Unfortunately, experimental determination of RNA-protein complex structures is very difficult, mostly because RNA-protein assemblies are often very flexible and switch between different structures. Often we can perform various experiments to obtain a partial view of RNA-protein complex structure (e.g., a rough shape of the whole complex, or detailed information on some of its parts), but it is very difficult to determine the molecular detail of the entire system.

In this research project, we develop new computer software for molecular modeling of RNA-protein complexes, which can use fragmentary and “incomplete” experimental data to determine RNA-protein complex structures more accurately than it is possible now. We work with the existing prototypes of our computer programs SimRNP and PyRy3D and our goal is to develop them to provide a new general-purpose software package to a wide community of users. The project also involves a series of test to make sure that the new methods perform well (both alone and together). The new programs will be made freely available to the academic community, enabling their broad use.

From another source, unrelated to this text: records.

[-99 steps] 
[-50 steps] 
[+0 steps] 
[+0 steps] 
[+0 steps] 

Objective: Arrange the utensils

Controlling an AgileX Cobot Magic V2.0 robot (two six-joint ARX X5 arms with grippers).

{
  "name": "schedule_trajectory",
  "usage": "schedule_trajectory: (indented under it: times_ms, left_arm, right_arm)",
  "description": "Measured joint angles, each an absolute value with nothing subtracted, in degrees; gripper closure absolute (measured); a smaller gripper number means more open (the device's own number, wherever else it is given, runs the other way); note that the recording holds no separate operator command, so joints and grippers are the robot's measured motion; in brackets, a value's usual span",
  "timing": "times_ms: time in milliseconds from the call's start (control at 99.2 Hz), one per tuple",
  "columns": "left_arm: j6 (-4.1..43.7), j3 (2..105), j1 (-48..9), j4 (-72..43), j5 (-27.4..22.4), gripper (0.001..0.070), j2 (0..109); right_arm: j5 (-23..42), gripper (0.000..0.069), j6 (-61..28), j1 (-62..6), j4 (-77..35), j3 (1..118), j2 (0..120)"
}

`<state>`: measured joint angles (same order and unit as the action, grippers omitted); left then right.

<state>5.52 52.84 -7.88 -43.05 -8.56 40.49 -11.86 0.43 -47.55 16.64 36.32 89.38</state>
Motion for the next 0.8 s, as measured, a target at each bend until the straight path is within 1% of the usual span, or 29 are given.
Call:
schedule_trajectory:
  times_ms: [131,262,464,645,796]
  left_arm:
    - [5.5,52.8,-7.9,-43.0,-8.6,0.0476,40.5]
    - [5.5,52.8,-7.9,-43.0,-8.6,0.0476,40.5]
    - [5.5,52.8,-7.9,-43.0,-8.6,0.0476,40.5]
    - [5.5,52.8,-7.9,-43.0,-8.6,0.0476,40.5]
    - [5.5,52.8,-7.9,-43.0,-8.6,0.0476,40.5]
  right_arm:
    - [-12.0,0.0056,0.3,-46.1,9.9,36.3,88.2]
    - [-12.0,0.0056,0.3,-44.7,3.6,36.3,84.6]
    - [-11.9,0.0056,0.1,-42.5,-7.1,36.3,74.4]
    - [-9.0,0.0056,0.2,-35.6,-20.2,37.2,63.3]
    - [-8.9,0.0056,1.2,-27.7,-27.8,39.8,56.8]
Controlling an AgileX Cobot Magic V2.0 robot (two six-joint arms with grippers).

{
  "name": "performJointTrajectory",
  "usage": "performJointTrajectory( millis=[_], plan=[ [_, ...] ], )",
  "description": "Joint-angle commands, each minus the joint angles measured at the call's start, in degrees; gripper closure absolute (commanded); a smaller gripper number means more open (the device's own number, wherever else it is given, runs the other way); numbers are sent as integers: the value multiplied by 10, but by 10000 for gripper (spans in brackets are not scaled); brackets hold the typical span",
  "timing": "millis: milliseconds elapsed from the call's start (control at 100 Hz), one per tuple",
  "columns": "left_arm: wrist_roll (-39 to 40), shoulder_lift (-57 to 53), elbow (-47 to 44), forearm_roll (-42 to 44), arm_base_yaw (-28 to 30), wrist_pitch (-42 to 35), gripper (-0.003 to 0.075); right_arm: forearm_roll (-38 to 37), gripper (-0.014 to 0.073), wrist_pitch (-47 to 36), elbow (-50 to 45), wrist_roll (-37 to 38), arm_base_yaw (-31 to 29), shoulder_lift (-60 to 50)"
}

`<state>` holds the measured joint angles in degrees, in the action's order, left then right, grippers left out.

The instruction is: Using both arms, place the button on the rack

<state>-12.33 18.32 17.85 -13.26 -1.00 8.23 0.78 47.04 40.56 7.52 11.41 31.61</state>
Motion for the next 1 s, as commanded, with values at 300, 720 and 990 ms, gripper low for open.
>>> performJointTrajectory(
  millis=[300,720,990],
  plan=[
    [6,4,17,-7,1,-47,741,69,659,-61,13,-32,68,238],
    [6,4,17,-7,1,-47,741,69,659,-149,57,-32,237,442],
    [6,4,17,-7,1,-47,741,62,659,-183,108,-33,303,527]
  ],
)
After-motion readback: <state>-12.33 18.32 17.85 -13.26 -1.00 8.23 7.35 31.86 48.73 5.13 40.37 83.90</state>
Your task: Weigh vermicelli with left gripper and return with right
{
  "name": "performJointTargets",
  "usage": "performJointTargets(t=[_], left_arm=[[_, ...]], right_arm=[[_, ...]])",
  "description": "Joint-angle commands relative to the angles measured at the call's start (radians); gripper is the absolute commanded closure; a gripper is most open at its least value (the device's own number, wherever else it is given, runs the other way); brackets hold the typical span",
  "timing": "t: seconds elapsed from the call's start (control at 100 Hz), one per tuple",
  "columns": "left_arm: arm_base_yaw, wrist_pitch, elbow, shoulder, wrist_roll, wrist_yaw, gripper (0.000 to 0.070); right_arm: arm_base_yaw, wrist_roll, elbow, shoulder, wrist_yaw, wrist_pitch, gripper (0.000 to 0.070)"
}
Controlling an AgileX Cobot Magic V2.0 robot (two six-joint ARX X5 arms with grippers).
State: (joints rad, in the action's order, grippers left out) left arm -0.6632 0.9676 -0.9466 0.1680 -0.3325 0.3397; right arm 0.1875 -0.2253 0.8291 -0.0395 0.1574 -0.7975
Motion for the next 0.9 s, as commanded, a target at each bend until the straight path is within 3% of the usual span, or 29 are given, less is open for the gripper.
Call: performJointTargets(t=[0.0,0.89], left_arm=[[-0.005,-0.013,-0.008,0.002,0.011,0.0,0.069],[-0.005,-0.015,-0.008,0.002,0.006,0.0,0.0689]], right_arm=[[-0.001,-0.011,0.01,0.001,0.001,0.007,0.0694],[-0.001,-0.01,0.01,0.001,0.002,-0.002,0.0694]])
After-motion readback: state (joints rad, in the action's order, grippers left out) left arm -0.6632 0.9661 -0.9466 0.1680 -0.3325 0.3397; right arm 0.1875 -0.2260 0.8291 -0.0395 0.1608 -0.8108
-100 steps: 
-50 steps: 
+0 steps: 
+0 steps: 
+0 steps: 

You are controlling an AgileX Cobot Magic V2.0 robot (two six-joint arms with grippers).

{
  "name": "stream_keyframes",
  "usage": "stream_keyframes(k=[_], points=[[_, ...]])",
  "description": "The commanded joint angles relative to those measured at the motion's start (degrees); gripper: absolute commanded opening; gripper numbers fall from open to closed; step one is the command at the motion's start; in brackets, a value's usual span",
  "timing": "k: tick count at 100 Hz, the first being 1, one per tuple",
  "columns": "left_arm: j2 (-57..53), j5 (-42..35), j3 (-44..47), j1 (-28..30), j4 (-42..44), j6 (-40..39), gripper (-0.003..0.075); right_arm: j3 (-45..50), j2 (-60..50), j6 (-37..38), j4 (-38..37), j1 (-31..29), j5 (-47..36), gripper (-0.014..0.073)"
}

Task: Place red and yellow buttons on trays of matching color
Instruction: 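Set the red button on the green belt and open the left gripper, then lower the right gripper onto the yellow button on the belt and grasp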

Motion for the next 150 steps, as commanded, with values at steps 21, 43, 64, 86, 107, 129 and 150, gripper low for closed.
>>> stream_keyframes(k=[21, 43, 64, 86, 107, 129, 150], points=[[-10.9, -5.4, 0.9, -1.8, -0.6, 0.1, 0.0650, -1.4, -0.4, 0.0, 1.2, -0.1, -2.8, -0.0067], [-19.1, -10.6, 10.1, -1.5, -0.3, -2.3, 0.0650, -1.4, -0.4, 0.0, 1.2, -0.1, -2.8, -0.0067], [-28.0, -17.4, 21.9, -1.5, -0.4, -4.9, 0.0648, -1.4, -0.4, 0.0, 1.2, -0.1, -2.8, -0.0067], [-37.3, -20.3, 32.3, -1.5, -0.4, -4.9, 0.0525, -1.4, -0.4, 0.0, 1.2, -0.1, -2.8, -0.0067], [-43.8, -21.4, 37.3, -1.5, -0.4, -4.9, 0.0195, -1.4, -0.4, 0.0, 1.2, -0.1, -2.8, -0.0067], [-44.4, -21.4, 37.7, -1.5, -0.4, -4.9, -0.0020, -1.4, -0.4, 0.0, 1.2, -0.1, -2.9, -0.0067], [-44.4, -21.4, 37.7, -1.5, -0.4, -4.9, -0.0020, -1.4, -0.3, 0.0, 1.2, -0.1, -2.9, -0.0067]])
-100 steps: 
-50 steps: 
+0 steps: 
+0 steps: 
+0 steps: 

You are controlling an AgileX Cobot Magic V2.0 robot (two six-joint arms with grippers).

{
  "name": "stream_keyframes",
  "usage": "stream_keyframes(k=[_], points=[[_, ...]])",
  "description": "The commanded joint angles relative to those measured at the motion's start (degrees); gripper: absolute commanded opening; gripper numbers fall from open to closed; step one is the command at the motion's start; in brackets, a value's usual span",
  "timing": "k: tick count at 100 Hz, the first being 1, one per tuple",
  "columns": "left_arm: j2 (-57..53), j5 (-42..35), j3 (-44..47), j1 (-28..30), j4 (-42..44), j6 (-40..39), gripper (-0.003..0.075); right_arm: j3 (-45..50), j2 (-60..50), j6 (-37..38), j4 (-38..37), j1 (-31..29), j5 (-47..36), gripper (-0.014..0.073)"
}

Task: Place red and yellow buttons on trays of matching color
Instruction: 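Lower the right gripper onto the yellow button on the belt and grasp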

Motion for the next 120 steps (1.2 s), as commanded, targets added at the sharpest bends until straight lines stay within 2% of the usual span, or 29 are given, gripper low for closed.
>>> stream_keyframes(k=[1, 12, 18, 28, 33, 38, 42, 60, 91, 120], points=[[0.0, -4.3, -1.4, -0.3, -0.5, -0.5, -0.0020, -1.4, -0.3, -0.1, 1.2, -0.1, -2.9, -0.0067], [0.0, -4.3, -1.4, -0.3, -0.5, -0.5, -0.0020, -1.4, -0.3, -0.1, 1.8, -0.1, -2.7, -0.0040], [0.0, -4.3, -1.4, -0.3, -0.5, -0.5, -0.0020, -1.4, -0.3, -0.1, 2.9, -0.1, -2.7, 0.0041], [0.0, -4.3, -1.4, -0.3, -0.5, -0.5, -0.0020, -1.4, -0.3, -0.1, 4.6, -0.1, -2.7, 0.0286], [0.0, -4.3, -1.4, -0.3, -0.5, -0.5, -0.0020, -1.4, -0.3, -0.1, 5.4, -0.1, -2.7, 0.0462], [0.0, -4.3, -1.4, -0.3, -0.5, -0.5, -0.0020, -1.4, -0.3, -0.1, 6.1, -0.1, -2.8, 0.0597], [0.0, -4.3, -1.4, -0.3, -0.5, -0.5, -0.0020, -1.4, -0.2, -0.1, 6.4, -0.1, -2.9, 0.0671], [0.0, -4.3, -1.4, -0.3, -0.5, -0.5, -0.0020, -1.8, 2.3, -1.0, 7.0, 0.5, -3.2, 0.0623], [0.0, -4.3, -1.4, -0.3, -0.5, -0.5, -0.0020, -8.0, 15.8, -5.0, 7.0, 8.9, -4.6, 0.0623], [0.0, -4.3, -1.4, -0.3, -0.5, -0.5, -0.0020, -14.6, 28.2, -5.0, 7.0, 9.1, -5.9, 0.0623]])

As a key part of the project, we carry out experimental analyses to provide data for modeling of new structures, and to test the accuracy of these structural models.

The project is carried out by an interdisciplinary team of researchers, including computer programmers, researchers specializing in computer simulations and data analysis, and biochemists who analyze RNA molecules experimentally.

 

Publications resulting from and supported by the project:

Stasiewicz J, Mukherjee S, Nithin C, Bujnicki JM
QRNAS: software tool for refinement of nucleic acid structures
BMC Struct Biol. 2019 Mar 21; 19(5); doi: 10.1186/s12900-019-0103-1

Ponce-Salvatierra A, Astha, Merdas K, Nithin C, Ghosh P, Mukherjee S, Bujnicki JM
Computational modeling of RNA 3D structure based on experimental data
Biosci Rep. 2019 Feb 8;39(2); doi: 10.1042/BSR20180430

Nithin C, Ghosh P, Bujnicki JM
Bioinformatics tools and benchmarks for computational docking and 3D structure prediction of RNA-protein complexes
Genes (Basel). 2018 Aug 25; 9(9):E432; doi: 10.3390/genes9090432.